* _PROBLEM DETAILS_
Compute the number of lines in the following data that include the word "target", and output that number alone.

[Source records]
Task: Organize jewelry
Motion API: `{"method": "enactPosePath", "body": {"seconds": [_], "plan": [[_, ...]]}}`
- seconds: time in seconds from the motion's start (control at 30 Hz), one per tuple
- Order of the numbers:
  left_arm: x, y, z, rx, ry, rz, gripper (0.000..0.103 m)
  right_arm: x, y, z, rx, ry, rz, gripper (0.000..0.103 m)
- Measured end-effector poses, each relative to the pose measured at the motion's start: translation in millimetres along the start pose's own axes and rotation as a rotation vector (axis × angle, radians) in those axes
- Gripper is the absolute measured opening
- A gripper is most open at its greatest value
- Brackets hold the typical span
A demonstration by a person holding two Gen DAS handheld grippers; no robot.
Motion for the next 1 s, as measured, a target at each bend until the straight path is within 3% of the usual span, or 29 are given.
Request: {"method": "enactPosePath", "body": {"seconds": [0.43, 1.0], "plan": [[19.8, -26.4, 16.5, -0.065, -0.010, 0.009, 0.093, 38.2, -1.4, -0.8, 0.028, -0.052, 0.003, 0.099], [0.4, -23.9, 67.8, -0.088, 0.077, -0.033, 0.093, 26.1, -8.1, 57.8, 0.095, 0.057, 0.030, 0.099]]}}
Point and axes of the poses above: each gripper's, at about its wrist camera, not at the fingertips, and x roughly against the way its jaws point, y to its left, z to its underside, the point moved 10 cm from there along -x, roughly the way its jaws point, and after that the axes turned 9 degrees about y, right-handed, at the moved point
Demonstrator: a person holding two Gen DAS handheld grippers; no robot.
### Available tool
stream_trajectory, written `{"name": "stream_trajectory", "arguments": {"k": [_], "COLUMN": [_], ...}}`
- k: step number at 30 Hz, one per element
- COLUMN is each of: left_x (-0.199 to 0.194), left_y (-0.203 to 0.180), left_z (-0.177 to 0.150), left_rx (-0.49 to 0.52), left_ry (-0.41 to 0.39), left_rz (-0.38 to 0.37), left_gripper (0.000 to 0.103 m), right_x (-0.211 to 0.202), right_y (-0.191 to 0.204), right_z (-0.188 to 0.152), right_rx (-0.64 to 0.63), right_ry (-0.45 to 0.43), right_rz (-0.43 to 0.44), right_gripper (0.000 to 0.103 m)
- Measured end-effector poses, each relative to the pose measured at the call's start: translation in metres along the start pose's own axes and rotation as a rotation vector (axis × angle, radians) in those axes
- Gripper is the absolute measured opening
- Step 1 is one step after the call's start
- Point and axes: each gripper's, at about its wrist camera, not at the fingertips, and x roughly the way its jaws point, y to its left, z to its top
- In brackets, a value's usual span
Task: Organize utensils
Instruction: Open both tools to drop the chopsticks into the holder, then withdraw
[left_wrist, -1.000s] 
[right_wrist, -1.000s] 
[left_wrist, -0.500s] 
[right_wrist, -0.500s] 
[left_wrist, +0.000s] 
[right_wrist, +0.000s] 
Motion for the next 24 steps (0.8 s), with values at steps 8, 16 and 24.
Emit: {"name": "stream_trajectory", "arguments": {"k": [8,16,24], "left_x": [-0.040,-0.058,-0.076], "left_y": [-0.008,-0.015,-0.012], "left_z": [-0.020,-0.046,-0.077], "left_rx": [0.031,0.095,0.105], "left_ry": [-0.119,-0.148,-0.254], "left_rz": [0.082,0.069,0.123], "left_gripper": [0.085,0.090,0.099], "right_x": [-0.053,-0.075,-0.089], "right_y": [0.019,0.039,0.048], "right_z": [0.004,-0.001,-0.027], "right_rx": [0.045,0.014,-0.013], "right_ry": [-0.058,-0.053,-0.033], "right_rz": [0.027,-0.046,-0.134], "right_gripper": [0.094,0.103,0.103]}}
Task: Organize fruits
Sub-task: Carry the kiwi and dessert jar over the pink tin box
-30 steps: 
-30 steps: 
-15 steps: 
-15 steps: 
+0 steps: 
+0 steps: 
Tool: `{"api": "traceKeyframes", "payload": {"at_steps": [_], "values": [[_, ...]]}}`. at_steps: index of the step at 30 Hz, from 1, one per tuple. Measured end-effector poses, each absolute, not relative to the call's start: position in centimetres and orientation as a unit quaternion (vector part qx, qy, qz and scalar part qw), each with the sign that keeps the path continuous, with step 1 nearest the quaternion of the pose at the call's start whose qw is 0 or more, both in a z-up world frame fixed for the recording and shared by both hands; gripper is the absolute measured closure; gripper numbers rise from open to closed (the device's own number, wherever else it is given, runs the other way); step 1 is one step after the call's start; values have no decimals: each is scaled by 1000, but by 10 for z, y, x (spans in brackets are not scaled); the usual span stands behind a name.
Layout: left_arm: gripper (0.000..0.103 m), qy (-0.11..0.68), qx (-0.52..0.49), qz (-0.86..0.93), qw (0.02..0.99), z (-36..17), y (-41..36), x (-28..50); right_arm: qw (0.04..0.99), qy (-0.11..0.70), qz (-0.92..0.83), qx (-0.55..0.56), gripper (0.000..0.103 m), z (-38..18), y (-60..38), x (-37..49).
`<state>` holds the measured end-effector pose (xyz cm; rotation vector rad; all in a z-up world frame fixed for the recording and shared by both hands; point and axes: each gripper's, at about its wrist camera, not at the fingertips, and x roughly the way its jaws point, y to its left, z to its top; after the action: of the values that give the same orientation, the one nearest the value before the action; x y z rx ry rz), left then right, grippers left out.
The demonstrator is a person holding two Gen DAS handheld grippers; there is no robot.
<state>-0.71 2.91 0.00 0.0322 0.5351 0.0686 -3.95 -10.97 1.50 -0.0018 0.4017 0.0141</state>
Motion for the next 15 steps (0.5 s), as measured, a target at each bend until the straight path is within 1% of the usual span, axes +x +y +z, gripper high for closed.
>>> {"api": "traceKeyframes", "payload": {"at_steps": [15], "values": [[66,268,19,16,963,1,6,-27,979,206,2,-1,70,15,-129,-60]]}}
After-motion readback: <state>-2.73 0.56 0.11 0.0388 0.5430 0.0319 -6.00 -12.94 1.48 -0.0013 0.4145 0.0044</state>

* _SOLVED EXERCISE_
2